**Prompt**
Only a number is required: how many lines of the material contain the word "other"?

--- Supplied records ---

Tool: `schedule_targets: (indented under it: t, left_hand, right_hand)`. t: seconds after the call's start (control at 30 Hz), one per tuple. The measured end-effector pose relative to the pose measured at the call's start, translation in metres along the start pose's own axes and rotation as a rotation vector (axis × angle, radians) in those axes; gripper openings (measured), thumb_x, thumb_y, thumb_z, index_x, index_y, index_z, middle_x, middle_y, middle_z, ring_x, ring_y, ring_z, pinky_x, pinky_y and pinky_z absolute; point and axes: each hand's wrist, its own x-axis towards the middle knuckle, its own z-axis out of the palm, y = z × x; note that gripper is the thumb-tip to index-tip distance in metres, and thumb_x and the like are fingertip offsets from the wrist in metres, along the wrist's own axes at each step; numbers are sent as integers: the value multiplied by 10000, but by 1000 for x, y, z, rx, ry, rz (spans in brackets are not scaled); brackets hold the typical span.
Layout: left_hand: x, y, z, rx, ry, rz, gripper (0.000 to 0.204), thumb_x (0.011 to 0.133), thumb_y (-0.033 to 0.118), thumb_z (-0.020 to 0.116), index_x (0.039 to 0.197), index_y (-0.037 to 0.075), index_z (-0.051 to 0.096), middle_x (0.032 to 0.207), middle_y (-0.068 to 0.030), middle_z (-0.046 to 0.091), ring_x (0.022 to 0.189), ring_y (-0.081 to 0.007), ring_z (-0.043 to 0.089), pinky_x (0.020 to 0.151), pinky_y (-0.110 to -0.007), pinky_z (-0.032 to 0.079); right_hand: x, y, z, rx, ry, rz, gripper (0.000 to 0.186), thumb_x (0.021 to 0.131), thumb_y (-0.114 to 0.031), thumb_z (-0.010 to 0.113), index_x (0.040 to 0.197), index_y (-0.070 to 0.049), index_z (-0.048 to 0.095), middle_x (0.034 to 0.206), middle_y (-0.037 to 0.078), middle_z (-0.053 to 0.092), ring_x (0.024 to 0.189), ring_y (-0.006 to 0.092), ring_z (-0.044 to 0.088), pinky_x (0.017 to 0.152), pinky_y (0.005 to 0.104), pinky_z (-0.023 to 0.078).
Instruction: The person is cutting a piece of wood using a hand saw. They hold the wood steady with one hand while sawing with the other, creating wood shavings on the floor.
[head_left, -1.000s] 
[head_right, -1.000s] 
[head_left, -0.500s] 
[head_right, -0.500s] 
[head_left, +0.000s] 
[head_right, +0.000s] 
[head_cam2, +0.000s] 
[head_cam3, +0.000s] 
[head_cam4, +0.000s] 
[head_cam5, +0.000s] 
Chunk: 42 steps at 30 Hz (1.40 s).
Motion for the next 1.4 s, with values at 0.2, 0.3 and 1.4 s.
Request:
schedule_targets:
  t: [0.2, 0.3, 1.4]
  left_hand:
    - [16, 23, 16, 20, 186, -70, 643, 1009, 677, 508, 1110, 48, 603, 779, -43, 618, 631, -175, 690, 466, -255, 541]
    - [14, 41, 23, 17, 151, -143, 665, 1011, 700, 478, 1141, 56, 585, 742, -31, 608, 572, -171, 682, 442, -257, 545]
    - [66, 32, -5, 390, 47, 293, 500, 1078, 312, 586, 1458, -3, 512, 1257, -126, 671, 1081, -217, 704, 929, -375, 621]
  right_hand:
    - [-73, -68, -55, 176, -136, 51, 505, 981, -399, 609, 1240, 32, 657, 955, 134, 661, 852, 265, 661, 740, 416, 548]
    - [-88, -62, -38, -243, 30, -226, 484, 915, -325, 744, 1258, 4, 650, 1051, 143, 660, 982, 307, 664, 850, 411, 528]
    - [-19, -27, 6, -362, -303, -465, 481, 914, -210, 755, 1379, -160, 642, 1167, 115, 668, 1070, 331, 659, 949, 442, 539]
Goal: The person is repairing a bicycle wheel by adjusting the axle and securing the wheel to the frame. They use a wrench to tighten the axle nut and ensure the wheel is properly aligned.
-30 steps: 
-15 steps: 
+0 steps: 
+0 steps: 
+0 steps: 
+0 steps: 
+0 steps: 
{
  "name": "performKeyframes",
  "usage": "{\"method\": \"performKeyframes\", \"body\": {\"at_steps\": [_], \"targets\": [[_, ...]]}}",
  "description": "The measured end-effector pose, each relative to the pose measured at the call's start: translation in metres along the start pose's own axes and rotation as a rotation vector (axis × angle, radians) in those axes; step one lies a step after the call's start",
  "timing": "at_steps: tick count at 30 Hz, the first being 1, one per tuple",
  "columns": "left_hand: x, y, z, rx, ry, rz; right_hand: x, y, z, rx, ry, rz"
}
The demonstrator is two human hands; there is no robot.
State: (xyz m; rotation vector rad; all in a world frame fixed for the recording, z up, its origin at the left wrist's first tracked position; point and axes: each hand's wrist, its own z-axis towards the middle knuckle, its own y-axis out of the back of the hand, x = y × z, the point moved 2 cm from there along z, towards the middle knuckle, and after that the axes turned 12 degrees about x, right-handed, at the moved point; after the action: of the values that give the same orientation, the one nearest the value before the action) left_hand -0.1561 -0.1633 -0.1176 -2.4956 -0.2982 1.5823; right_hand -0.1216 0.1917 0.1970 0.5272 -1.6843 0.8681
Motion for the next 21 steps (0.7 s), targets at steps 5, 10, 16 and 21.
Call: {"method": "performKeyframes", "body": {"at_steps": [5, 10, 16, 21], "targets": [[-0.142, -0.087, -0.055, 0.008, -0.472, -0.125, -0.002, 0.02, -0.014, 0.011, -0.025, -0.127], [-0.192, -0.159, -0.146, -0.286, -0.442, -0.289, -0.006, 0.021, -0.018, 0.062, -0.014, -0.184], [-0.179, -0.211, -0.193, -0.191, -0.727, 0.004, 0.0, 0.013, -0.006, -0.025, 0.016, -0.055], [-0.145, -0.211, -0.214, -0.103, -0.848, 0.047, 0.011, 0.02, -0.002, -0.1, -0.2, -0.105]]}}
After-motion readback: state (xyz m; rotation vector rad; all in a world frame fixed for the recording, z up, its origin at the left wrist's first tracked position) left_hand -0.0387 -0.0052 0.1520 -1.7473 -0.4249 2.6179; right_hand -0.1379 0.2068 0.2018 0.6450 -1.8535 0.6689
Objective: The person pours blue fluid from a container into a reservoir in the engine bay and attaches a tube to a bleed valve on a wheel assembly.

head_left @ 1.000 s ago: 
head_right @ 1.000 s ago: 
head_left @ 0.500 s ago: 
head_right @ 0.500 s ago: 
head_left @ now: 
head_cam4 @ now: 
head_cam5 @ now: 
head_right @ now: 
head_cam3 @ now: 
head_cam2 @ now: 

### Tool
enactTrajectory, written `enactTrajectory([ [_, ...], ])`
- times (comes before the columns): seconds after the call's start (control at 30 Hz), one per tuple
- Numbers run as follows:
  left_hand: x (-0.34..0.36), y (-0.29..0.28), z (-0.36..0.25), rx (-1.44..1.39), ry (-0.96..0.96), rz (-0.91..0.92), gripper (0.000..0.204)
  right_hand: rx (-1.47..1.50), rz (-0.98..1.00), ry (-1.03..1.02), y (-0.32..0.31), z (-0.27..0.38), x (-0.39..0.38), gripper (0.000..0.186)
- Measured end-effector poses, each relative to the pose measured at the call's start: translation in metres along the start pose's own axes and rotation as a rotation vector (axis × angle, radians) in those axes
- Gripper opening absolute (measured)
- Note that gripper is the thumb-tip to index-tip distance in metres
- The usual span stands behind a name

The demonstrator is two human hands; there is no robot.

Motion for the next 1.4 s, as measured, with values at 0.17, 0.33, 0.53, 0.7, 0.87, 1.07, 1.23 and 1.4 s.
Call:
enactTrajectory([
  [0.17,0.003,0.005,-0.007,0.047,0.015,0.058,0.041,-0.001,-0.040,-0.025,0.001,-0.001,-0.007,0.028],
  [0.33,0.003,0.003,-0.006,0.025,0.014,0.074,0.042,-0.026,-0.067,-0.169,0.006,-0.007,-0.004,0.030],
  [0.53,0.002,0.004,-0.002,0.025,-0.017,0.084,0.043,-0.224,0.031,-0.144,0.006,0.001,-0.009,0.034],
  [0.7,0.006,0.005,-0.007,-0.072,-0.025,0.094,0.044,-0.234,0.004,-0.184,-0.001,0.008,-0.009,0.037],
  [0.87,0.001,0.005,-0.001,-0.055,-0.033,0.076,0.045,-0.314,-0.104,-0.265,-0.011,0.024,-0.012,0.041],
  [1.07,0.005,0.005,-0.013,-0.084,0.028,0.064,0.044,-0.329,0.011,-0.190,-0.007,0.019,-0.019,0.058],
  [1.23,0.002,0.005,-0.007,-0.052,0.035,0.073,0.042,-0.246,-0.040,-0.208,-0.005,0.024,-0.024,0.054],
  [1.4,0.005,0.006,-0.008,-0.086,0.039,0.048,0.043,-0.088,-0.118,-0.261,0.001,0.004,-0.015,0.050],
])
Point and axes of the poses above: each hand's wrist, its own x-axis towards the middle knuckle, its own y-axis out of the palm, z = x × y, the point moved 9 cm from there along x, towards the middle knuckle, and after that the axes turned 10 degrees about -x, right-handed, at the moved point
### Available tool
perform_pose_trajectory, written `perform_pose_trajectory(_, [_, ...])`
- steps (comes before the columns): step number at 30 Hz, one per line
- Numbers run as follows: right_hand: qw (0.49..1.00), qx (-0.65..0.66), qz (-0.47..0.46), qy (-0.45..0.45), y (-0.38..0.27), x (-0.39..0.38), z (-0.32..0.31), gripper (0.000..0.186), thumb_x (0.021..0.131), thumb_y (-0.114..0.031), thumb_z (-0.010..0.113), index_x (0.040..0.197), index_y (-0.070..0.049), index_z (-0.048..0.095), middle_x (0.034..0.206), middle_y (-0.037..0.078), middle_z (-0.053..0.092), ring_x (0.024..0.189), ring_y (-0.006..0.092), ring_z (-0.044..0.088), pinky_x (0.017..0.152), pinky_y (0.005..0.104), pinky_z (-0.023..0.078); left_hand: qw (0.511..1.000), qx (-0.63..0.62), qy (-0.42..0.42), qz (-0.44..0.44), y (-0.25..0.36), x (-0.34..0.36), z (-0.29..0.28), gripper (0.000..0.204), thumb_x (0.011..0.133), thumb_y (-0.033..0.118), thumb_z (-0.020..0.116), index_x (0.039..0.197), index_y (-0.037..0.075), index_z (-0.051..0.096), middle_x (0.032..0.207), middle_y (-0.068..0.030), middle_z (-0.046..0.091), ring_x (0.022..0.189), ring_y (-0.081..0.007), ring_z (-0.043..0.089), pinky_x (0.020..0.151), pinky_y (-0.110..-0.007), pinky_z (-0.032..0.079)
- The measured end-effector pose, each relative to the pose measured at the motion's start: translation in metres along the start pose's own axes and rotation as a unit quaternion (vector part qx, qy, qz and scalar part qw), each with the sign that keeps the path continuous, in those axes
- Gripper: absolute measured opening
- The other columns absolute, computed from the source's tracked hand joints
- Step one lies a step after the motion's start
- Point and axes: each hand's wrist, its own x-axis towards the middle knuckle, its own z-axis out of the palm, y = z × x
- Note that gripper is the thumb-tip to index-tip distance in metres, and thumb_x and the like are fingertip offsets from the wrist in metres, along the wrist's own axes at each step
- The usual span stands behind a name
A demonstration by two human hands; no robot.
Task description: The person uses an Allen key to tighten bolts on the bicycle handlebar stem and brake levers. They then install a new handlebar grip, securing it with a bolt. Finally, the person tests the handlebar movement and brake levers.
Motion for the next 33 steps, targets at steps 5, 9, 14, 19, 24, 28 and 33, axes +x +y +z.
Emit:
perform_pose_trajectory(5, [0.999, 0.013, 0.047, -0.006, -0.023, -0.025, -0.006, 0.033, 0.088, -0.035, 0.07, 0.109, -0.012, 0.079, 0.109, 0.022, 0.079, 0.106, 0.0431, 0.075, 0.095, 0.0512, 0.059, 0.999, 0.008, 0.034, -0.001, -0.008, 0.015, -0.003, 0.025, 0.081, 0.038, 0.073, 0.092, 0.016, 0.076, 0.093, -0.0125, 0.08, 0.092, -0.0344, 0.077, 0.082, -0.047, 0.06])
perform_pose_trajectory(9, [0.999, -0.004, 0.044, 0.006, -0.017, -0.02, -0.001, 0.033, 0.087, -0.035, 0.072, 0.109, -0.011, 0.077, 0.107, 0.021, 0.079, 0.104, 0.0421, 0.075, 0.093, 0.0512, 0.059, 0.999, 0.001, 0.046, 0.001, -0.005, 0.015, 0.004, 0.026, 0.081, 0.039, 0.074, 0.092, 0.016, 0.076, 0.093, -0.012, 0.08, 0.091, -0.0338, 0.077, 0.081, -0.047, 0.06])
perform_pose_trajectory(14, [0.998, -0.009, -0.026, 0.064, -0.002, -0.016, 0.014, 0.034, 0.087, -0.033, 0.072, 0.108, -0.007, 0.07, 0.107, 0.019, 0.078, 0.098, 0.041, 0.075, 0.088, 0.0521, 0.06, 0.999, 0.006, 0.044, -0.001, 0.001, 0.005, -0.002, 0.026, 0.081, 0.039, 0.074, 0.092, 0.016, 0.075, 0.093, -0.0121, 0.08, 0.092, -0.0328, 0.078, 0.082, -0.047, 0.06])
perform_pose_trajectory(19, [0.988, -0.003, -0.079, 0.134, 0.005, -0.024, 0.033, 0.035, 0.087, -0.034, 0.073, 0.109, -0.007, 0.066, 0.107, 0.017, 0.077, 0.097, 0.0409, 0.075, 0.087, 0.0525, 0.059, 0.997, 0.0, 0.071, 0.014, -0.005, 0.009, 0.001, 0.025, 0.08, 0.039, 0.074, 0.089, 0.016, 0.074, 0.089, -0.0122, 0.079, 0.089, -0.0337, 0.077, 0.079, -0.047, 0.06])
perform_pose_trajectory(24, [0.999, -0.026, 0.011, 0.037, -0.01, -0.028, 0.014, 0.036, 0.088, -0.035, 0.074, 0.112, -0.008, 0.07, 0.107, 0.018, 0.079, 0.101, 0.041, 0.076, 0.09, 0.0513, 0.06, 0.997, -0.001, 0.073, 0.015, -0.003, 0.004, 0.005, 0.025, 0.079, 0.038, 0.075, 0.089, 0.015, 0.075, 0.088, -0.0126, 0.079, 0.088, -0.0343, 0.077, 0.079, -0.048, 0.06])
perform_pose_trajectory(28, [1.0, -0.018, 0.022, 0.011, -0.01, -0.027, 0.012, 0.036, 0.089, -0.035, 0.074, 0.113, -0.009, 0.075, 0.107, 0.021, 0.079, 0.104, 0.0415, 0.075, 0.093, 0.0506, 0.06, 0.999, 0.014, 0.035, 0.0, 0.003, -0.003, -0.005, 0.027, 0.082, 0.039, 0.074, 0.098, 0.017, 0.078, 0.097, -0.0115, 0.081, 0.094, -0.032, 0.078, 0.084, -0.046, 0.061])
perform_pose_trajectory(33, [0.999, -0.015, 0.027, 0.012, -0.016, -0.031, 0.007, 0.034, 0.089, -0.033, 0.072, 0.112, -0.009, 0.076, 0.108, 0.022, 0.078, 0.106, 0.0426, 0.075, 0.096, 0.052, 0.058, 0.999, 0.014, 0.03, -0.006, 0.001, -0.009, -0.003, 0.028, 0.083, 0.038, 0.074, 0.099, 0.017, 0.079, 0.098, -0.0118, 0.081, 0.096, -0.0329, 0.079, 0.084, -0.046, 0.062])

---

**Exercise solution**
2